My optimised version is maybe a bit hacky, I suspect I might have missed some methods in BlockBandedMatrices.jl and/or BlockArrays.jl to simplify some of the indexing, but is good enough for me. Correctness is easy enough to check by doing something like bm == sparse(bm)
.
using BlockBandedMatrices
using BlockArrays
using SparseArrays
import SparseArrays: sparse
function sparse(m::BlockSkylineMatrix)
s = spzeros(size(m))
s_nzvals = SparseArrays.nonzeros(s)
s_rowvals = SparseArrays.rowvals(s)
s_colptr = SparseArrays.getcolptr(s)
# Number of blocks
N, M = blocksize(m)
l, u = BlockBandedMatrices.colblockbandwidths(m)
m_block_sizes = blocksizes(m)
column_widths = [bs[2] for bs ∈ m_block_sizes[1,:]]
column_starts = [0]
append!(column_starts, cumsum(@view(column_widths[1:end-1])))
@views column_starts .+= 1
row_sizes = [bs[1] for bs ∈ m_block_sizes]
row_offsets = [0]
append!(row_offsets, cumsum(row_sizes[1:end-1]))
for J ∈ 1:M
KR = max(1,J-u[J]):min(J+l[J],N)
if !isempty(KR)
# Don't use BlockArrays.jl interface for extracting blocks, because that would
# not be type-stable. We only select blocks that are a contiguous, dense array
# so can construct a `Matrix` using the block start and block size.
n_cols = column_widths[J]
n_rows = sum(row_sizes[KR,J])
n_block = n_cols * n_rows
this_start = BlockBandedMatrices.blockstart(m, KR[1], J)

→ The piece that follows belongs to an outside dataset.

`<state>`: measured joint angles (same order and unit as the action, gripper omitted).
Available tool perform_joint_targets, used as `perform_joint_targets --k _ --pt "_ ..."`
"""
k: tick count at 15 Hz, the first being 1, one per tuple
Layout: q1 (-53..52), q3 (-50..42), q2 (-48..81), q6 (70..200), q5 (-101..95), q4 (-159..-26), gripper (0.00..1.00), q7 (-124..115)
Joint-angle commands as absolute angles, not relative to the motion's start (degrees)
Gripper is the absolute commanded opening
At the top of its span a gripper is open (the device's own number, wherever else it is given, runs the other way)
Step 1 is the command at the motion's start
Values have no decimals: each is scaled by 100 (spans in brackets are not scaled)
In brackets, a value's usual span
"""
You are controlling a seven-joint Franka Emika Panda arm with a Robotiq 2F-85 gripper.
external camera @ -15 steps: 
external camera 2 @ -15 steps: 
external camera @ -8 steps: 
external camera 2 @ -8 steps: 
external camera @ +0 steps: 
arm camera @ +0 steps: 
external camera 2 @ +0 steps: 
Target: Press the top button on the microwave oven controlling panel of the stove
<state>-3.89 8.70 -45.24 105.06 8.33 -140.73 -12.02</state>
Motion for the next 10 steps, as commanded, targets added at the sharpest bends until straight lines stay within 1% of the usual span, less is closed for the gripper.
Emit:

this_block = reshape(@view(m.data[this_start:this_start+n_block-1]), n_rows, n_cols)
sparse_block = sparse(this_block)
this_nzvals = SparseArrays.nonzeros(sparse_block)
append!(s_nzvals, this_nzvals)
# The rows in the full matrix actually start at row_offsets[KR[1]]+1, so add
# the offset to all the rowvals.
this_rowvals = SparseArrays.rowvals(sparse_block) .+ row_offsets[KR[1]]
append!(s_rowvals, this_rowvals)
this_col_start = column_starts[J]
this_col_end = this_col_start + n_cols - 1
this_colptr = SparseArrays.getcolptr(sparse_block)
@. @views s_colptr[this_col_start+1:this_col_end+1] += this_colptr[2:end] - 1
@. @views s_colptr[this_col_end+2:end] += this_colptr[end] - 1
end
end
return s
end
Maybe it could be useful to have a SparseArrays extension for this package, and put something like this in it?